Approval procedure for Role entitlement assignment (system roles to Business Role)?

Hello

I'd like to create an approval policy and approval workflow to be used in the standard service item "Role entitlement assignment".

an approval should be given by the owner of the entitlement, which is a System Role, eventually an AD Group.

Does anyone know a good approach to evaluate the owners of the System Roles (and AD Groups) which are assigned to a Business Role or Department by using "Role entitlement assignment"? 

It seems there is no such approval procedure OOTB.

Any help is greatly appreciated.

Kind regards, and thanks in advance for any advice.

Edi

  • Just as reminder, only identities (Persons) can be used as approvers.

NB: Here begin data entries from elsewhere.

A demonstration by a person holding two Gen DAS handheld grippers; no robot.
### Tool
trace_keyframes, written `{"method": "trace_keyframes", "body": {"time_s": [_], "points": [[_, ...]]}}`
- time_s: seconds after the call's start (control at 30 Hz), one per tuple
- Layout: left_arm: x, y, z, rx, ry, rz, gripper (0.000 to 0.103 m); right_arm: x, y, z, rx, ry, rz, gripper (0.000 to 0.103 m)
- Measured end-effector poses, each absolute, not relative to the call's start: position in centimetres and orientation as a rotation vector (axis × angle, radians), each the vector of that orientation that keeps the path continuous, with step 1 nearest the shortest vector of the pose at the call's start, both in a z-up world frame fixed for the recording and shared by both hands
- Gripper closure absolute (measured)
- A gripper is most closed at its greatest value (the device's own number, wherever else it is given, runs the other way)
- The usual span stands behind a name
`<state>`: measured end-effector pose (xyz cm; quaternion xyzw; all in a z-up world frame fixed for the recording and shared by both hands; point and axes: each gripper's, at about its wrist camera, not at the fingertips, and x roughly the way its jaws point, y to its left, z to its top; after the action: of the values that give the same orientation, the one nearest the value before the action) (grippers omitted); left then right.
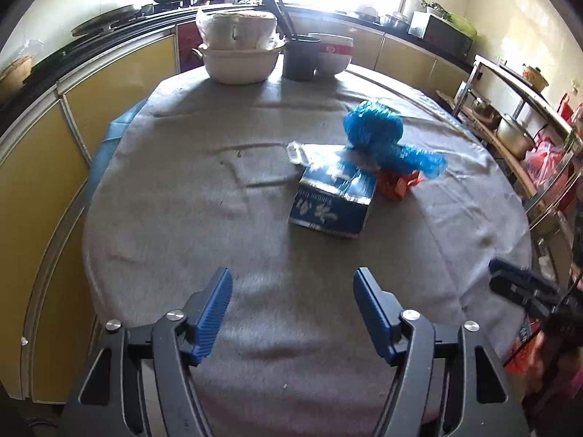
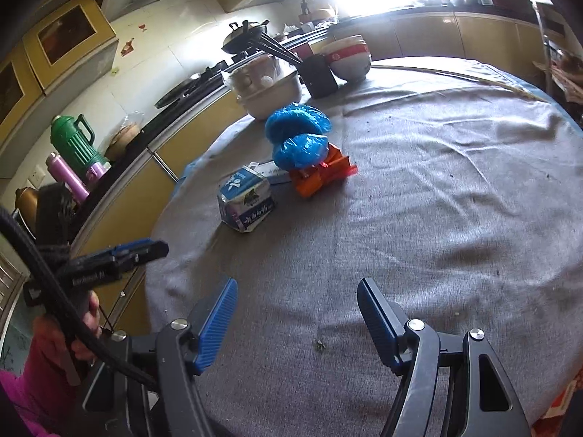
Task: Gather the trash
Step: 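Swing both grippers back over the table toward the remaining items, then close the left gripper on the blue-and-white milk carton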
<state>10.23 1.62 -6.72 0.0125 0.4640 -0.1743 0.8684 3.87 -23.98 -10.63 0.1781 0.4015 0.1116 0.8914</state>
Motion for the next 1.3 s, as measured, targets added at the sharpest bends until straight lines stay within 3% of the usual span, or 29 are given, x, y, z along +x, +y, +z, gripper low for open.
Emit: {"method": "trace_keyframes", "body": {"time_s": [0.6, 0.93, 1.3], "points": [[16.5, -1.6, -8.4, -0.403, 1.234, -0.318, 0.031, 1.7, -25.9, -10.9, 0.428, 0.8, 0.207, 0.031], [20.4, -3.2, -10.3, -0.586, 1.352, -0.181, 0.031, 4.4, -27.7, -11.2, 0.479, 0.658, 0.225, 0.031], [21.6, -4.9, -11.4, -0.689, 1.349, -0.027, 0.031, 7.1, -27.8, -12.7, 0.489, 0.687, 0.231, 0.031]]}}
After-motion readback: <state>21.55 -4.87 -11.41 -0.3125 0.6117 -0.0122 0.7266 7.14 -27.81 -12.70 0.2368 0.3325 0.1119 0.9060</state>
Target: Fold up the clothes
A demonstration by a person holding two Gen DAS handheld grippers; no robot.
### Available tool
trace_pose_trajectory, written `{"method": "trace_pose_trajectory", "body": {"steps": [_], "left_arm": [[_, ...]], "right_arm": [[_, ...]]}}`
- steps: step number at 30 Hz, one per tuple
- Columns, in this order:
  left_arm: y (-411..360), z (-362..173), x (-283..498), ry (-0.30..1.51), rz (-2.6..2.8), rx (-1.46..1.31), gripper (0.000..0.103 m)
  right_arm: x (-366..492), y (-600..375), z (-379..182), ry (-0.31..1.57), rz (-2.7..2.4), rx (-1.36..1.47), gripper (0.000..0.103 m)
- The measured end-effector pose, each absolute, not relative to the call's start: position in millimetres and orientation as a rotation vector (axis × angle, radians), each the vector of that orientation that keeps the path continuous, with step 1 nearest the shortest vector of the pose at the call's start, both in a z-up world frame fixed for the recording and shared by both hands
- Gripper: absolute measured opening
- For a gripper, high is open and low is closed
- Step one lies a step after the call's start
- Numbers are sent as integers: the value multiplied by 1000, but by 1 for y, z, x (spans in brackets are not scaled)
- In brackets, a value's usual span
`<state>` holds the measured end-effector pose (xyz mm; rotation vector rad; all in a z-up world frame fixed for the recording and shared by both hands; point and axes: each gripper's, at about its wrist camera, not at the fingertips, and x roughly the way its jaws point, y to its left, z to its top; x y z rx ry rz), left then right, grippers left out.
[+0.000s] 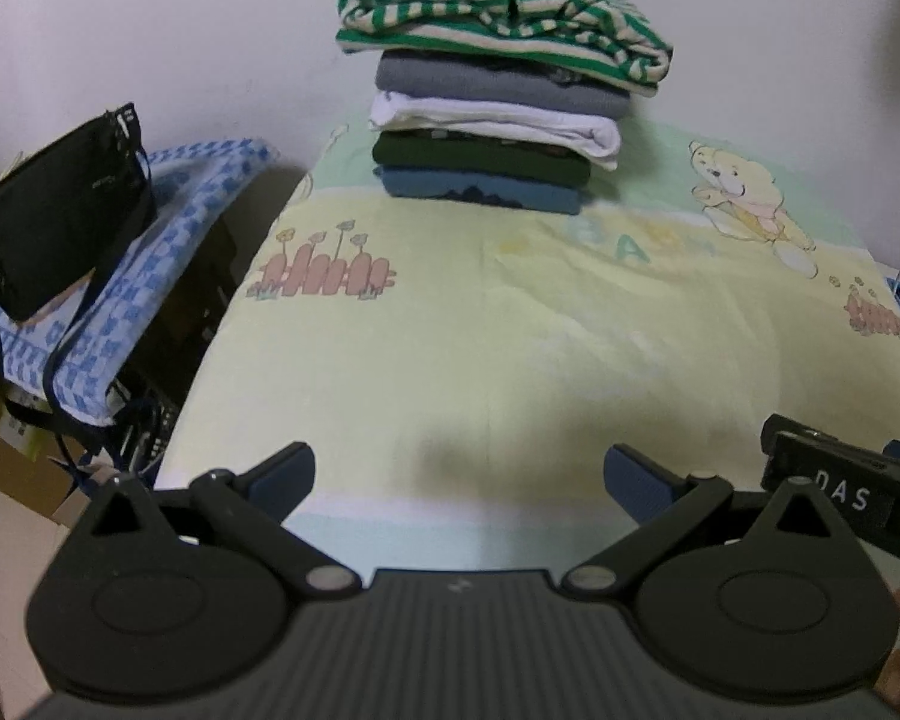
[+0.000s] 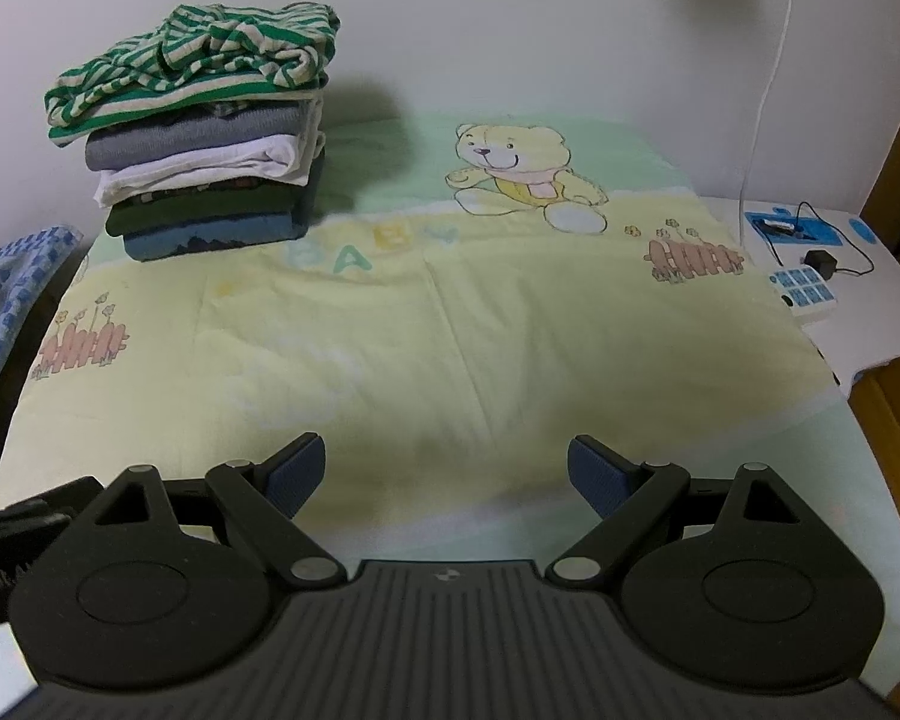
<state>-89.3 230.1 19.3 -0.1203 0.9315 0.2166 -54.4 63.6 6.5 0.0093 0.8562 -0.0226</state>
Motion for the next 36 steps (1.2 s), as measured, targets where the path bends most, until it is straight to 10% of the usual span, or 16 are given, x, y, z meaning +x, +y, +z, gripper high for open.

So, referring to an AD group is not getting you far.
  • In reply to Markus Weiss-Ehlers:

    Hi Markus,
    Thanks, I'm sorry to be unclear:

    If a manager of a Businessrole is using "Role entitlement assignment" to assign entitlements:
    - If a system role is assigned to a business role the owner/manager of the system role has to approve.
    - If an AD Group is assigned to a business role the owner of the AD Group has to approve.

    Best regards.
    Edi
  • In reply to edi.imhof:

    Okay, now which version are you using?
  • In reply to Markus Weiss-Ehlers:

    Hi Markus,
    Its v7.1.1
  • In reply to edi.imhof:

    As demonstrated in the thread https://www.quest.com/community/products/one-identity/f/identity-manager/20652/approval-procedure---named-approvers-of-requested-business-role-or-organization-7-1-1 create a custom approval procedure for this.

    The SQL would look like this, assuming that the owner of the ESet is determined using ESet.UID_PersonResponsible and for the AD group using the application role of the assigned service item.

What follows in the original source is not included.